Se vi sembra già abbastanza inquietante, vi sbagliate, perché c’è altro: “Altri sistemi IA audio possono rilevare se state mentendo, analizzare il vostro livello di salute e benessere, lo stato emotivo e persino se siete o meno in stato di ebbrezza. Esistono persino sistemi in grado di rilevare ciò che state mangiando quando parlate a bocca piena, oltre a una serie di ricerche che esaminano la diagnosi delle condizioni mediche dal suono”.
Non solo: gli algoritmi di analisi vocale possono arrivare a identificare l’attitudine di chi parla in una conversazione, raccogliere messaggi inespressi o rilevare conflitti tra due o più interlocutori.
Come in un film di fantascienza. “Un altro sistema di intelligenza artificiale, sviluppato lo scorso anno – afferma McLoughlin – può prevedere, semplicemente ascoltando il tono usato da una coppia, se resteranno o meno insieme”.
Come funziona? Questa straordinaria capacità di comprensione, è possibile grazie all’elaborazione di milioni di registrazioni. L’algoritmo inizia gradualmente a dedurre quali caratteristiche dei dati sono associate a delle “etichette”. Per esempio, un sistema che voglia risalire al genere della persona che parla, ne registrerà la voce dallo smartphone e la elaborerà per estrarre “funzioni”, cioè un piccolo insieme di valori rappresentativi. Il modo in cui queste oscillano negli intervalli di tempo considerati sarà leggermente diverso a seconda che stia parlando un uomo o una donna e il sistema è dunque in grado di distinguere.

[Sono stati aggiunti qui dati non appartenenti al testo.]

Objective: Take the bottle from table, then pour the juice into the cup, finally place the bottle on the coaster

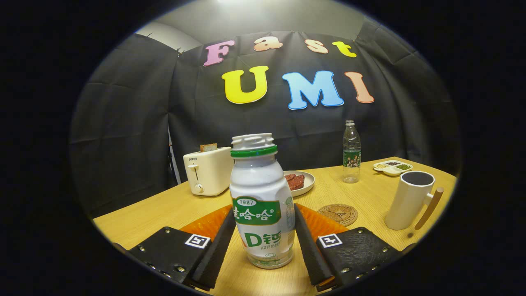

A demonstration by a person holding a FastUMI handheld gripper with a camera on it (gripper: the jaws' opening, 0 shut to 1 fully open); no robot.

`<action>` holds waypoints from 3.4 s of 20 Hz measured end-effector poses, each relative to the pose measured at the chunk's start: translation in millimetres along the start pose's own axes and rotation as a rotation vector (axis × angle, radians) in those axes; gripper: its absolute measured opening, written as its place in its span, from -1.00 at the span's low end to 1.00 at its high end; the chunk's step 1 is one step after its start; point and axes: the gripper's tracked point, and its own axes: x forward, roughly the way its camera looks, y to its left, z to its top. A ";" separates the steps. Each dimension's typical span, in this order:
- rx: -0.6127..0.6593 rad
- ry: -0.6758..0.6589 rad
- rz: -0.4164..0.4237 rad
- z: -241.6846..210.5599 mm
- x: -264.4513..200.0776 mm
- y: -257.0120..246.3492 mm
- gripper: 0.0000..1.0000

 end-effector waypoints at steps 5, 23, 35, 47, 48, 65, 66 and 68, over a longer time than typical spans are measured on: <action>-0.007 -0.019 -0.018 -0.5 0.4 -2.7 0.43; 0.578 -0.198 0.035 60.8 -14.1 -41.2 0.43; 0.933 -0.231 0.024 76.7 -11.9 -85.4 0.42; 1.215 -0.269 0.046 89.2 -7.0 -113.8 0.42; 1.235 -0.272 0.047 89.7 -7.1 -114.9 0.42; 1.492 -0.309 0.077 99.6 -0.9 -125.3 0.42; 1.502 -0.313 0.082 99.9 -0.4 -125.0 0.42; 1.522 -0.322 0.088 101.9 0.5 -125.1 0.42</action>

UN PROBLEMINO DI privacy. Il boom degli assistenti personali come Siri, Alexa e Google Home dovrebbe farci riflettere su come l’intelligenza artificiale si stia diffondendo rapidamente e prevenire eventuali rischi. “Nelle mani sbagliate – avverte McLoughlin – queste tecnologie potrebbero assomigliare più alla polizia del pensiero teorizzata da George Orwell nel libro 1984. La sorveglianza audio (e video) può già rilevare le nostre azioni, ma i sistemi di intelligenza artificiale stanno iniziando a rilevare cosa c’è dietro quelle azioni – cosa stiamo pensando, anche se non lo diciamo a voce alta”.

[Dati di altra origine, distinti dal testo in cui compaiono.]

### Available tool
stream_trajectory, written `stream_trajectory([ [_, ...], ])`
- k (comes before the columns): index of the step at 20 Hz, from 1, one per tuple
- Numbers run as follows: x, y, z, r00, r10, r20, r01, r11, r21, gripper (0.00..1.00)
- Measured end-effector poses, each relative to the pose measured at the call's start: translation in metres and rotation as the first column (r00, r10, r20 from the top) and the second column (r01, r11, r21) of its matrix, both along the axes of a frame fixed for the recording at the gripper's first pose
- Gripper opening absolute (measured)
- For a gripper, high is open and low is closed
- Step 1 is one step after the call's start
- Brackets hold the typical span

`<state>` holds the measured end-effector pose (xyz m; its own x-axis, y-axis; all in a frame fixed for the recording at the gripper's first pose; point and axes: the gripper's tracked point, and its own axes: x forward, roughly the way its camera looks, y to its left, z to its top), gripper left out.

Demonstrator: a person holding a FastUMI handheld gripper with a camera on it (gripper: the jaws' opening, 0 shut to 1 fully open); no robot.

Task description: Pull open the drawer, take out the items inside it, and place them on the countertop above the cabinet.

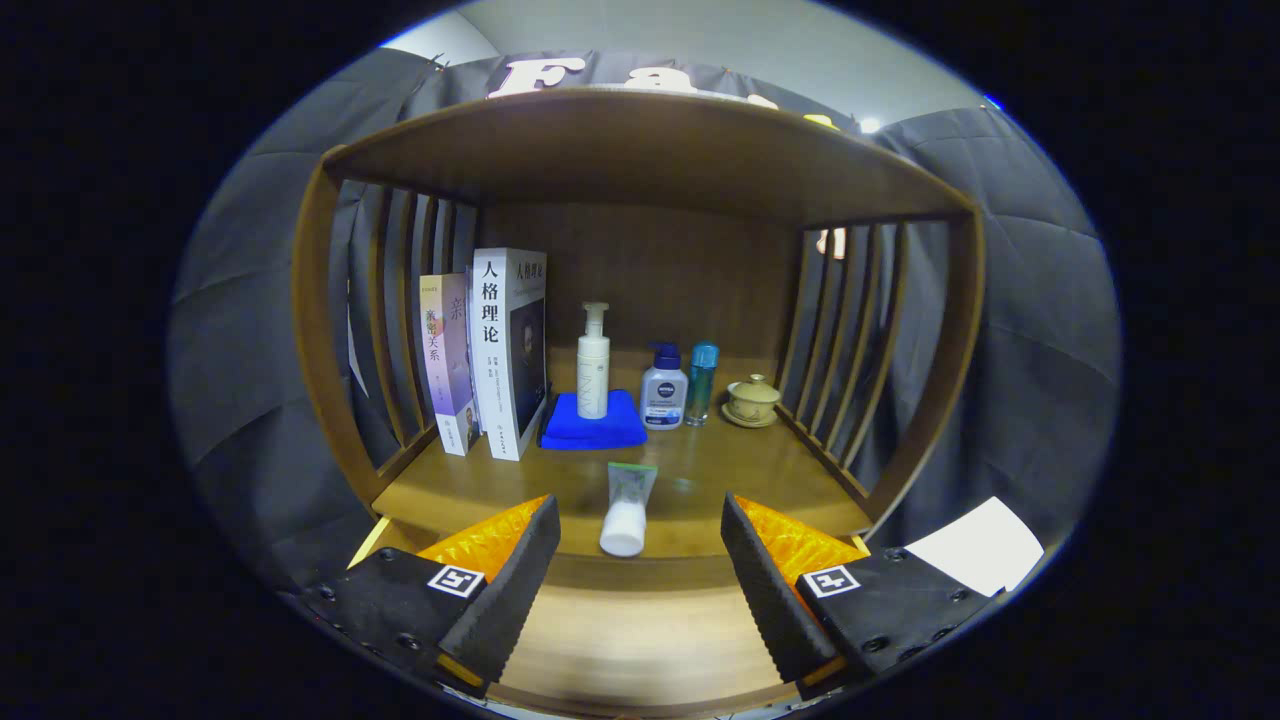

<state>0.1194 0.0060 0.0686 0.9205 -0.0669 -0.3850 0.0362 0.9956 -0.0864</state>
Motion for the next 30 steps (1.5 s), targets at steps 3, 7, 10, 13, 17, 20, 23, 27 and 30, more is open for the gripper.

E davvero c’è il rischio che i telefoni possano registrarci e analizzarci a nostra insaputa? Sì, secondo il docente di Kent: “I ricercatori hanno dimostrato che non ci vuole molto per trasformare il vostro telefono in un microfono permanente. Potrebbe essere solo una questione di tempo prima che inserzionisti e truffatori inizino a utilizzare questa tecnologia per capire esattamente come pensiamo e mirare alle nostre debolezze intime”.

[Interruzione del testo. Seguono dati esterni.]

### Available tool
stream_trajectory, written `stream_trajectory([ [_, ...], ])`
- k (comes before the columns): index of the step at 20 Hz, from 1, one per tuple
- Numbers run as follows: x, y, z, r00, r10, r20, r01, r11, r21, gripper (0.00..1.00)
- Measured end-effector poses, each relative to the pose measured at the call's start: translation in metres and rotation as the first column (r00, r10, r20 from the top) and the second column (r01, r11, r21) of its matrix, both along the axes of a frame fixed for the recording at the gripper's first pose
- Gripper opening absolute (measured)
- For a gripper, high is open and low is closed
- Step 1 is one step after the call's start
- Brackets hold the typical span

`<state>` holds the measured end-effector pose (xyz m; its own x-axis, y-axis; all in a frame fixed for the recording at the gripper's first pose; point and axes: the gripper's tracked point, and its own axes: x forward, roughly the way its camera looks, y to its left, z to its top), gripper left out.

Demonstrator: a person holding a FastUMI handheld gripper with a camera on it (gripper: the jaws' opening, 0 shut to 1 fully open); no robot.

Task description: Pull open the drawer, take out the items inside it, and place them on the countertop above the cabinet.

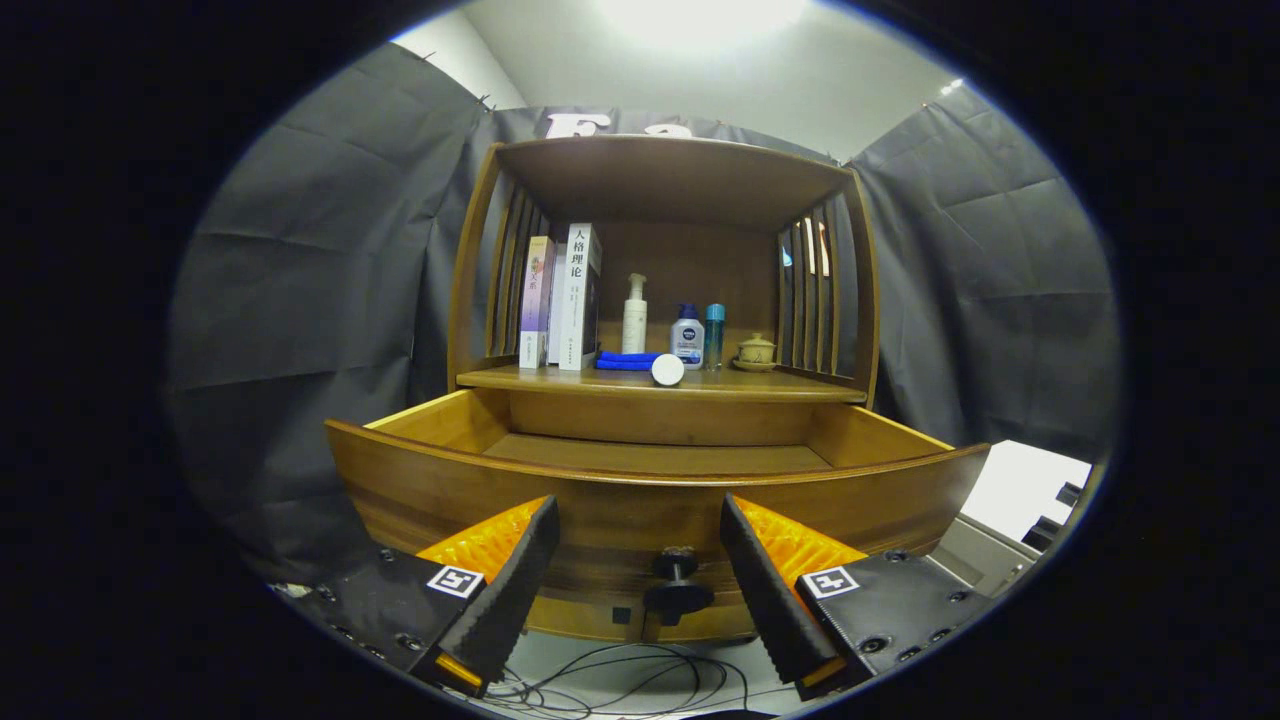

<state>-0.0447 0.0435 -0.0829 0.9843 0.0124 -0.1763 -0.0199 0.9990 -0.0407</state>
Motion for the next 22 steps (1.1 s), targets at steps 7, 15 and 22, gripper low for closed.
stream_trajectory([
  [7,0.012,-0.01,0.003,0.998,-0.019,0.054,0.02,0.999,-0.029,0.98],
  [15,0.05,-0.011,0.001,1.0,-0.002,0.007,0.001,1.0,0.026,0.98],
  [22,0.086,-0.008,0.003,1.0,-0.016,0.004,0.016,1.0,0.017,0.98],
])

Che fare? La consapevolezza, per ora, è l’unico antidoto. McLoughlin consiglia di tener d’occhio il lavoro delle associazioni non governative che si occupano della tutela della nostra privacy come World Privacy Forum, Fight for the Future e Electronic Frontier Foundation. E nel quotidiano, fare attenzione a quando installiamo un’app o un gioco sullo smartphone e ci chiede di accedere a tutti i sensori sul nostro dispositivo, microfono incluso (soprattutto se non è necessario per l’uso della app in questione). “I collezionisti di dati potrebbero imparare a capirvi probabilmente meglio del vostro migliore amico, perché il telefono viaggia ovunque con voi, potenzialmente ascoltando ogni suono che emettete. Ma – si chiede lo scienziato – mentre possiamo fidarci di un vero amico, possiamo dire lo stesso per coloro che stanno raccogliendo i nostri dati oggi?”.